Интересно, что мужчины, четко знающие цену всему, почему-то в вопросе с бриллиантами ведут себя как дети. Им кажется, что, покупая такую никому не нужную вещь, важно получить гарантии ее ликвидности. Иными словами, без возражений и лишних колебаний выкладывая несколько сотен тысяч за новый автомобиль, они готовы безропотно ждать полгода, когда машина придет с завода. Причем все знают, что новая игрушка потеряет как минимум треть цены, как только ее колеса коснутся асфальта. Приобретая же ювелирное украшение, мужчина торгуется, как на рынке, капризничает, сомневается, потрясает последними сводками мировых цен на бриллианты, требует гарантий, что при случае бриллианты можно будет продать с выгодой для себя… Причем обычно торг идет за дизайнерские вещи, которые вообще чего-то стоят лишь потому, что прошли через руки художника и мастера. Мужчине эти соображения не известны. Дизайнерские труды он оценивает презрительным словом «бижутерия», но при этом интересуется, может ли россыпь сапфиров и бриллиантов служить надежным вложением капитала.
Эти люди не понимают, что даже крупные бриллианты в наши дни вряд ли могут быть хорошим вложением - разве что в том случае, если вы чувствуете, что вам в ближайшее время нужно будет срочно по не зависящим от вас обстоятельствам смыться за границу.
Цены на бриллианты растут на мировом рынке, и можно этим утешаться, просматривая биржевые сводки. Конкретный же камень (если он не уникален) продать достаточно трудно, конкуренция огромна, предложение значительно превышает спрос. Так что его цена остается в значительной степени виртуальной.

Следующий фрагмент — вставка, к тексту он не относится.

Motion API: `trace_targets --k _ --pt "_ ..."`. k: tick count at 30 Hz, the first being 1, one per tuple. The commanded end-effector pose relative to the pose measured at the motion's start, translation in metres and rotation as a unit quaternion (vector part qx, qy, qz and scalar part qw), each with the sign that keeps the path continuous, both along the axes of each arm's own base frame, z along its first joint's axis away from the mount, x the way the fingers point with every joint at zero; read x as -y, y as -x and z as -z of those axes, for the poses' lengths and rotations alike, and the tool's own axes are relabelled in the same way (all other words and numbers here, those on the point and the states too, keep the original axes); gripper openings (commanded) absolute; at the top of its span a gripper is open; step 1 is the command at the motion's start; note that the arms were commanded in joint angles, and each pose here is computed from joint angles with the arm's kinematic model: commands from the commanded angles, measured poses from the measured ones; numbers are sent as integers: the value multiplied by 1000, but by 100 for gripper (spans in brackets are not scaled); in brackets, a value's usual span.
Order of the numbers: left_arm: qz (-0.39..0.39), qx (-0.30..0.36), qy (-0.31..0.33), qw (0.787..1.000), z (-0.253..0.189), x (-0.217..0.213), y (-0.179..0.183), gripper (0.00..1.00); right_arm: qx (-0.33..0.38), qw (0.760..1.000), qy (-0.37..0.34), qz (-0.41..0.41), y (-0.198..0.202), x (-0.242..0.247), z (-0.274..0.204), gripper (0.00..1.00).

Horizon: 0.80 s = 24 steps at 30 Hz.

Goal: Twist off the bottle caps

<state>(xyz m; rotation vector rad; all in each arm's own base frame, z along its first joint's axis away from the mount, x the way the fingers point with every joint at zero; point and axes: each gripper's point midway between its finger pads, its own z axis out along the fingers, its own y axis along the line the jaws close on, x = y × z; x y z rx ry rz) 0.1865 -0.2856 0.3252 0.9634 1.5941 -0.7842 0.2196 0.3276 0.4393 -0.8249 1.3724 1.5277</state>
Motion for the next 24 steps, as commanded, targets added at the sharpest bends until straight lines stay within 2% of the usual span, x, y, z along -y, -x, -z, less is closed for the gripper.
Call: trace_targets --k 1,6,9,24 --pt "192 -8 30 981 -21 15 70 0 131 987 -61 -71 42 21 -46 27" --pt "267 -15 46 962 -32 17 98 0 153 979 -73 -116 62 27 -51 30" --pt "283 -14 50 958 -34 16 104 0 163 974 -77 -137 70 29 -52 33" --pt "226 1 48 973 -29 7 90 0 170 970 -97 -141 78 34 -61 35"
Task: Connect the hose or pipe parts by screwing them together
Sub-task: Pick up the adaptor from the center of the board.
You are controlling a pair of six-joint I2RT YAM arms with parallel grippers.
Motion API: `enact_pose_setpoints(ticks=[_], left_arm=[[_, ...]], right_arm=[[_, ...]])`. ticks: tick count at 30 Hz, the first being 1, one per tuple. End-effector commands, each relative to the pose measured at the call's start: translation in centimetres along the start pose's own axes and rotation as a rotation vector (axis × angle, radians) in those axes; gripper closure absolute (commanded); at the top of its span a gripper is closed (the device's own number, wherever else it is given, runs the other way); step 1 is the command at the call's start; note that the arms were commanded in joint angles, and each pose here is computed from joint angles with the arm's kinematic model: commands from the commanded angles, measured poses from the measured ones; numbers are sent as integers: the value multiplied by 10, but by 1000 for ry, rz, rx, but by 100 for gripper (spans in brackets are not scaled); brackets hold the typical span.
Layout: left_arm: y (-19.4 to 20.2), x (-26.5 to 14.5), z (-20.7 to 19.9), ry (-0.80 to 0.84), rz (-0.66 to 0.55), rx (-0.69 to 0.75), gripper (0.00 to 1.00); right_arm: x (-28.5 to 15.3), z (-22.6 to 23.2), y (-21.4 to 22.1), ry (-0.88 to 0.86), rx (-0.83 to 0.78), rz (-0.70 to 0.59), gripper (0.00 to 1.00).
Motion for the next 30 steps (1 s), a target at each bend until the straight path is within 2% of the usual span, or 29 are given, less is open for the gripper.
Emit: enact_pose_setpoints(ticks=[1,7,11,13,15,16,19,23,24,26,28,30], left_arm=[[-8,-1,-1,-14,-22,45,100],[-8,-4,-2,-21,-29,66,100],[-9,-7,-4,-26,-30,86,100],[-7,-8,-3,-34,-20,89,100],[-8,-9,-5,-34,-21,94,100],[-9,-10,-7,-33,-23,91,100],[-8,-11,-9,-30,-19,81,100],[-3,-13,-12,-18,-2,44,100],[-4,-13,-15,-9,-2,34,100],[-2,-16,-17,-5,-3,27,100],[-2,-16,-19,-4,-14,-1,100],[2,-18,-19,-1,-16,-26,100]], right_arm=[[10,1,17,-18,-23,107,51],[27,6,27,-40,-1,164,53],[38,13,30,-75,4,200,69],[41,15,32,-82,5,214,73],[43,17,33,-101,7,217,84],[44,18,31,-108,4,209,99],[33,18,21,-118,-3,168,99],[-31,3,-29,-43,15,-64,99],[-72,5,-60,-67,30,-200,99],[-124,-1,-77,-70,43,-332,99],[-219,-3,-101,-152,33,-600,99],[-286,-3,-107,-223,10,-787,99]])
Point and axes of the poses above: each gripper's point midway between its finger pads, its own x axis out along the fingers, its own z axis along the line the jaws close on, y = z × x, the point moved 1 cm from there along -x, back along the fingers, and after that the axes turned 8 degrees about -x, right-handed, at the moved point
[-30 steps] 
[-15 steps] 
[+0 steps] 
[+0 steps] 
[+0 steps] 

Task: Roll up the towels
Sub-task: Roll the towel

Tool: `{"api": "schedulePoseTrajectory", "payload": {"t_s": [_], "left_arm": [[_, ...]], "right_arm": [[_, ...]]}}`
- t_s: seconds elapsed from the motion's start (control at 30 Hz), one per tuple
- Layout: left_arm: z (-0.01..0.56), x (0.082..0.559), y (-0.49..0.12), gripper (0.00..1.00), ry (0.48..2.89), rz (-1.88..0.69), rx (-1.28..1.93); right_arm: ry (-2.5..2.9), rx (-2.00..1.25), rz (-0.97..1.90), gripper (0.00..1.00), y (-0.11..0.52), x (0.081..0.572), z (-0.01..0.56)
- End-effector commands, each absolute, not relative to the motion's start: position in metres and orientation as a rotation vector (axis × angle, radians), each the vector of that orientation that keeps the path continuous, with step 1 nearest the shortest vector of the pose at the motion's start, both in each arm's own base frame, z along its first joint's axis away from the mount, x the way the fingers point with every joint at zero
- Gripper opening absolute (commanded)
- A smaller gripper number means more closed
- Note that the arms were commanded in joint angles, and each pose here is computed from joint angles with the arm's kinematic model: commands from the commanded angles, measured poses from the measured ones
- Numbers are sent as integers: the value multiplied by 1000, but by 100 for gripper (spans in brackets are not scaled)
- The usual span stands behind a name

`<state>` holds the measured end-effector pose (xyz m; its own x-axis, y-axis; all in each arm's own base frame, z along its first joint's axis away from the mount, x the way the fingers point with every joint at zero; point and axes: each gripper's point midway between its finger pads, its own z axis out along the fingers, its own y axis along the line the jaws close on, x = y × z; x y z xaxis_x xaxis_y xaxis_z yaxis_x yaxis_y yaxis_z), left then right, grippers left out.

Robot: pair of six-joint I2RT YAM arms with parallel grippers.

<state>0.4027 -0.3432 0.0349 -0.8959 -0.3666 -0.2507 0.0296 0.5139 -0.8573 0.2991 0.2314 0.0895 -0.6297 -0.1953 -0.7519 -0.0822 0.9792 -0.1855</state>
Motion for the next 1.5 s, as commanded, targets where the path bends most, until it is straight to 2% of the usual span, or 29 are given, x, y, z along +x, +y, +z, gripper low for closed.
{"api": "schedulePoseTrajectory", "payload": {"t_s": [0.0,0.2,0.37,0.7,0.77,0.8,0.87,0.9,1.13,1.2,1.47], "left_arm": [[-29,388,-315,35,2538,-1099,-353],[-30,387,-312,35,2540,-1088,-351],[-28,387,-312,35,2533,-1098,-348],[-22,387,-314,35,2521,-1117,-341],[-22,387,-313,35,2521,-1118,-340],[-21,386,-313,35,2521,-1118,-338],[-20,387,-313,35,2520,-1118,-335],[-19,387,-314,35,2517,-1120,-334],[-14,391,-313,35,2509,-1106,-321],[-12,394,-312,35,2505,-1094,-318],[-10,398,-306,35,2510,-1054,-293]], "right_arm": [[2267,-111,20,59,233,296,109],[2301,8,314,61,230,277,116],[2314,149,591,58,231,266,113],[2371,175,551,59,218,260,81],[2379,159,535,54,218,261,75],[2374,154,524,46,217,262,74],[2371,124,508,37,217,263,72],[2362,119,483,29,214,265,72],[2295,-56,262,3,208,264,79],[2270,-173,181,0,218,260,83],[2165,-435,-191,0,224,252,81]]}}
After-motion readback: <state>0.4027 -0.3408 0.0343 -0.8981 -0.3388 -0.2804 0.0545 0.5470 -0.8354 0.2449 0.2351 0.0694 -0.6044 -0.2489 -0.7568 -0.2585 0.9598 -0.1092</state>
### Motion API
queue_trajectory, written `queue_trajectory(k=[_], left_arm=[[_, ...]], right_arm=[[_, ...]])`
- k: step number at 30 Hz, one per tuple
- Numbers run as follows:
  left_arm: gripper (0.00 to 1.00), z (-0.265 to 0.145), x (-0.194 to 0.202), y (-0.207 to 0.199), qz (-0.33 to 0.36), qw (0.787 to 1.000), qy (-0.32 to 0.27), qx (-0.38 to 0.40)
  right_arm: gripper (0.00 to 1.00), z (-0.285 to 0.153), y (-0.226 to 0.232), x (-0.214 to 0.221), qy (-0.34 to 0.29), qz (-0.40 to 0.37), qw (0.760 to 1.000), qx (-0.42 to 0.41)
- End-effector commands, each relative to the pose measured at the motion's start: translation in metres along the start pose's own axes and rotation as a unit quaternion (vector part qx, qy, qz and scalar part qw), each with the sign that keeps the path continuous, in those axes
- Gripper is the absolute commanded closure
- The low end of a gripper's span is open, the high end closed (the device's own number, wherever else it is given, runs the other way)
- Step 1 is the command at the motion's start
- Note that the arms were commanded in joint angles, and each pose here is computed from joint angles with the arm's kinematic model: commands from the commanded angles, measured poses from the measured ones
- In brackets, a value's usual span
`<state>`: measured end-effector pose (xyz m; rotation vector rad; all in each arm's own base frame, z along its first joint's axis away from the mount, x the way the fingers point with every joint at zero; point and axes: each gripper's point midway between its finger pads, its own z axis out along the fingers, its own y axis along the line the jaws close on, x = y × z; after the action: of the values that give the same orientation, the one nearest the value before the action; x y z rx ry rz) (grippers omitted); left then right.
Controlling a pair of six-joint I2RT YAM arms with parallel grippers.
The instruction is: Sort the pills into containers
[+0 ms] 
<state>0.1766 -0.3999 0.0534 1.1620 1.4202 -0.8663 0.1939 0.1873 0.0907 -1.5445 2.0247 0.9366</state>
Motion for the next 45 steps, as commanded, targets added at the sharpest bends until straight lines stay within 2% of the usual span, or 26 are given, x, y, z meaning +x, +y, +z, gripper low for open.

Ювелирный магазин - не булочная, здесь покупают не каждый день. Люди ходят на свидание с понравившейся вещью несколько дней, а то и недель подряд. Чаще всего целью визитов бывает вовсе не покупка, а желание почувствовать свою важность. Им нравится все перебрать, покуражиться над продавцом, показать всем своим видом, что их тут не поняли, и гордо удалиться. Причина обычно весьма проста - дорого. Такие клиенты ходят в магазин не за бриллиантами, а за уважением. Ну, и получают, за чем пришли.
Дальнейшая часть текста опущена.